The State moved for a new trial. It submitted a declaration from Juror No. 7 in which she stated she was not sleeping during respondents’ closing argument. She declared: “I had my eyes closed and was listening to Mr. Homampour’s closing argument. I closed my eyes briefly because I was not feeling well. I listened to all statements by Mr. Homampour while my eyes were closed, and I never was asleep. I listened to the entirety of the closing argument as well as the entirety of the closing argument for the State. I also listened to all evidence presented during the case.”

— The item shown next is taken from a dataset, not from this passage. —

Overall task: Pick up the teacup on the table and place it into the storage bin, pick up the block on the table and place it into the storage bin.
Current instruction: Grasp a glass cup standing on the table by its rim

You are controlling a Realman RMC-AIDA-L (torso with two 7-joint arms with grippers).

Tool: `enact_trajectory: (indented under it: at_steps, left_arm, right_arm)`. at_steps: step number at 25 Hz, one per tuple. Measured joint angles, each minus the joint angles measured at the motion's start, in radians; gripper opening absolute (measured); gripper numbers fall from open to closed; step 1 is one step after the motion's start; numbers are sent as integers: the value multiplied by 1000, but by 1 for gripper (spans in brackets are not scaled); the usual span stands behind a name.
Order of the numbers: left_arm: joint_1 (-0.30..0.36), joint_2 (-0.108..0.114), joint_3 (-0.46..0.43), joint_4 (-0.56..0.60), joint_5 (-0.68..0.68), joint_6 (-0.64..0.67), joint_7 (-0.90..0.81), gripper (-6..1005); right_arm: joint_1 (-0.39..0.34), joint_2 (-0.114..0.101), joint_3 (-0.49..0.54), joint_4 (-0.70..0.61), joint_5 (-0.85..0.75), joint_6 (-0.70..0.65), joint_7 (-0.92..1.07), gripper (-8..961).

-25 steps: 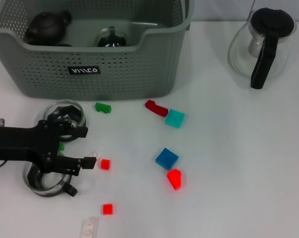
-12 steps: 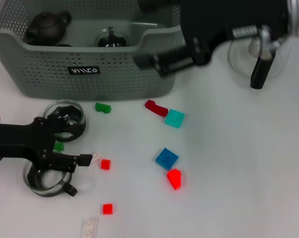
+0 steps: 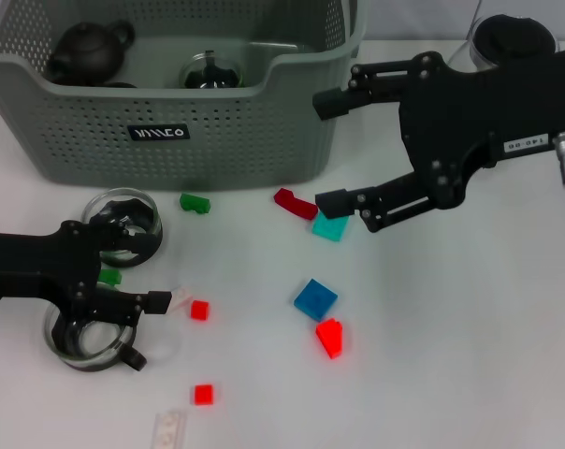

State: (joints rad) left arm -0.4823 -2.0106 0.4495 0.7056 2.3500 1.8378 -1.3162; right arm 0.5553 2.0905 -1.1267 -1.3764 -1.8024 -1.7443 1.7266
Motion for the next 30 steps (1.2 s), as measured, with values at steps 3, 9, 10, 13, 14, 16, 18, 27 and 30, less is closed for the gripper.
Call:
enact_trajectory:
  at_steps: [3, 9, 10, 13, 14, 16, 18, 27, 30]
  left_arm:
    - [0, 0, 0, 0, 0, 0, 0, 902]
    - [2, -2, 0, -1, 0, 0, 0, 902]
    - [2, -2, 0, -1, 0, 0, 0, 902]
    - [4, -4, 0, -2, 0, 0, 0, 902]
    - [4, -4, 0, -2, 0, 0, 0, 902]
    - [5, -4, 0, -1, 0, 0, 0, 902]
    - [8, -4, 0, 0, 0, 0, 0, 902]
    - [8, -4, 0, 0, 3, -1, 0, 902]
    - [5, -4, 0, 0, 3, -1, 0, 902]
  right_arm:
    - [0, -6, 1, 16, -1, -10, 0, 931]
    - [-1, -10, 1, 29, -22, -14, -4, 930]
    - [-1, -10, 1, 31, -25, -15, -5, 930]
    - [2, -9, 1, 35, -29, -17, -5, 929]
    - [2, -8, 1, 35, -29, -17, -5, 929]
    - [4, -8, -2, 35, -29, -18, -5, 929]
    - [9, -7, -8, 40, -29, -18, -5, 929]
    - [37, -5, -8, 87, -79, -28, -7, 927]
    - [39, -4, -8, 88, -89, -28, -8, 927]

Juror No. 7 also said her alleged unwillingness to deliberate was “not true.” She stated: “I had an opinion going into deliberations, which was that the [S]tate was not liable, but had not made up my mind. I never expressed an unwillingness to deliberate, discuss or consider the evidence of the case.”
Juror No. 7 noted that after the jurors had retired for deliberations, they had taken a preliminary vote: “3 for [the State], 1-2 undecided, and 6-7 for the plaintiffs.” Juror Nos. 1 and 2 voted against the State, while Juror No. 7 voted for the State. During the course of the trial, Juror No. 7 discovered that Juror Nos. 1 and 2 “were carpooling to the trial every day, and had become very friendly.” Juror No. 7 was “appalled to think that a juror could get another juror dismissed because they had opposing views.”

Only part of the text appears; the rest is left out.